§ Required work
Please write out the listing beneath this sentence exactly, from its first line to the line with "x=306 y=259", and stop there.

§ Exercise inputs
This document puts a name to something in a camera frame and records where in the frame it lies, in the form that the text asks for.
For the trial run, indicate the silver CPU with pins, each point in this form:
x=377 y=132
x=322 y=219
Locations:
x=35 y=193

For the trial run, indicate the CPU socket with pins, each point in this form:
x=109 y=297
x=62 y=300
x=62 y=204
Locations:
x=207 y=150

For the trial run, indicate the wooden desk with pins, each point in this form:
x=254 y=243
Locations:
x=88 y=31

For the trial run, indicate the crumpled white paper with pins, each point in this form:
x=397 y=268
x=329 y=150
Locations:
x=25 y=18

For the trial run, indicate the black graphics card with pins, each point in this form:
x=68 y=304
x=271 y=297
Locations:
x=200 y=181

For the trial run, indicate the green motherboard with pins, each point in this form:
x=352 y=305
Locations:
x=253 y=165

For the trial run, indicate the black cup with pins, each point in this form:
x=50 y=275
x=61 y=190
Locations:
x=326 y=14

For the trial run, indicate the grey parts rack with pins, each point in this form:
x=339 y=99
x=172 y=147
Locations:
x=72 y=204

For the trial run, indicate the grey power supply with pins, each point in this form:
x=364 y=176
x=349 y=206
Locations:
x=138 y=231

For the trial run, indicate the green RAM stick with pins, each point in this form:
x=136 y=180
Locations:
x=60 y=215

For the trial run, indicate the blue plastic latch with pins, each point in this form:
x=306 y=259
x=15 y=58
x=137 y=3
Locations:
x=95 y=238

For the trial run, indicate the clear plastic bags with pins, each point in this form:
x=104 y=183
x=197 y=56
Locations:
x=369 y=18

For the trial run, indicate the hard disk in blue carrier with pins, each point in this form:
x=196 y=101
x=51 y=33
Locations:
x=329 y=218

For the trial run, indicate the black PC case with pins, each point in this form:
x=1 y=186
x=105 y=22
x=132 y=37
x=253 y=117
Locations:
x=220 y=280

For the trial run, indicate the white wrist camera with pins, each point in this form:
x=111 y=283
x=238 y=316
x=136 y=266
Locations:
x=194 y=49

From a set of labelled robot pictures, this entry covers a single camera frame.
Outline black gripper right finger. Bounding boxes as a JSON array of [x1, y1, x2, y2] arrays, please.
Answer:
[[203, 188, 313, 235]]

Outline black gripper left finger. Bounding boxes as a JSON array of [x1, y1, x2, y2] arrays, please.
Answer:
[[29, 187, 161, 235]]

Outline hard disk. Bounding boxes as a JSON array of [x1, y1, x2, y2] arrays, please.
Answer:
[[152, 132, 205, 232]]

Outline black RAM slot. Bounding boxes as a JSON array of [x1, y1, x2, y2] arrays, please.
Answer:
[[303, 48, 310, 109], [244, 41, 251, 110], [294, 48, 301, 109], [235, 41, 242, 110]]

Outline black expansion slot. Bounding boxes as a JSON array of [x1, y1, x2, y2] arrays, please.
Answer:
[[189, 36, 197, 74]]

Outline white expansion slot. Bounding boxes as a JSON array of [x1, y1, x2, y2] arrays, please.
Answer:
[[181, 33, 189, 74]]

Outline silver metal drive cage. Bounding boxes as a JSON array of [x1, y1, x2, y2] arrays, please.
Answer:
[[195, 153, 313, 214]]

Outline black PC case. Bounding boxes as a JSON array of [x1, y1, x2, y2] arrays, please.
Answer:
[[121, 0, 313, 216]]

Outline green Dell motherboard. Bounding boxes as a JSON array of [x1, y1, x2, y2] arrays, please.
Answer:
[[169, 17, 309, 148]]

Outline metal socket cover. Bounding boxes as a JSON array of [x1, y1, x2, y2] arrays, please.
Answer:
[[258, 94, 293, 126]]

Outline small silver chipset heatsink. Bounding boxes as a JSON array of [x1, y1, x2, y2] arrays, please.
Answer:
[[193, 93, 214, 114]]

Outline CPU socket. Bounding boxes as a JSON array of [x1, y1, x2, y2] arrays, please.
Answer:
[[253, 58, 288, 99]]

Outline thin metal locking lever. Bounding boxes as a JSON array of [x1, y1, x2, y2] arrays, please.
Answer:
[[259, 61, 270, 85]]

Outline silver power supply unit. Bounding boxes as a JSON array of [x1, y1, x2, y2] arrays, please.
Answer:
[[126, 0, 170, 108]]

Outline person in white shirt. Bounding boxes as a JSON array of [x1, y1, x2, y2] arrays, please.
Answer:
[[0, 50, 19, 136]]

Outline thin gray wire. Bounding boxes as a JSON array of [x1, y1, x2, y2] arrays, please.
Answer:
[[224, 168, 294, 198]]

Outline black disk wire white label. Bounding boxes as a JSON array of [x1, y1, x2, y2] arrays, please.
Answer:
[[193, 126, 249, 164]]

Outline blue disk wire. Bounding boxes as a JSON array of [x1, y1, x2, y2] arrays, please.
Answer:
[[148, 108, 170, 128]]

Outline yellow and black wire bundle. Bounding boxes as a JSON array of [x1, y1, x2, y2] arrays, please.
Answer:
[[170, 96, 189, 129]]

§ Expected answer
This document puts a name to something in a camera frame and records where in the frame it lies, in the form that the text asks for.
For the trial run, indicate the silver CPU with pins, each point in this form:
x=377 y=132
x=322 y=219
Locations:
x=35 y=193

For the trial run, indicate the CPU socket with pins, each point in this form:
x=109 y=297
x=62 y=300
x=62 y=204
Locations:
x=207 y=150

For the trial run, indicate the wooden desk with pins, each point in this form:
x=254 y=243
Locations:
x=88 y=31

For the trial run, indicate the crumpled white paper with pins, each point in this form:
x=397 y=268
x=329 y=150
Locations:
x=25 y=18

For the trial run, indicate the black graphics card with pins, each point in this form:
x=68 y=304
x=271 y=297
Locations:
x=200 y=181

For the trial run, indicate the green motherboard with pins, each point in this form:
x=352 y=305
Locations:
x=253 y=165

For the trial run, indicate the black cup with pins, each point in this form:
x=50 y=275
x=61 y=190
Locations:
x=326 y=14

For the trial run, indicate the grey parts rack with pins, each point in this form:
x=339 y=99
x=172 y=147
Locations:
x=72 y=204

For the trial run, indicate the grey power supply with pins, each point in this form:
x=364 y=176
x=349 y=206
Locations:
x=138 y=231

For the trial run, indicate the green RAM stick with pins, each point in this form:
x=136 y=180
Locations:
x=60 y=215

For the trial run, indicate the blue plastic latch with pins, each point in this form:
x=306 y=259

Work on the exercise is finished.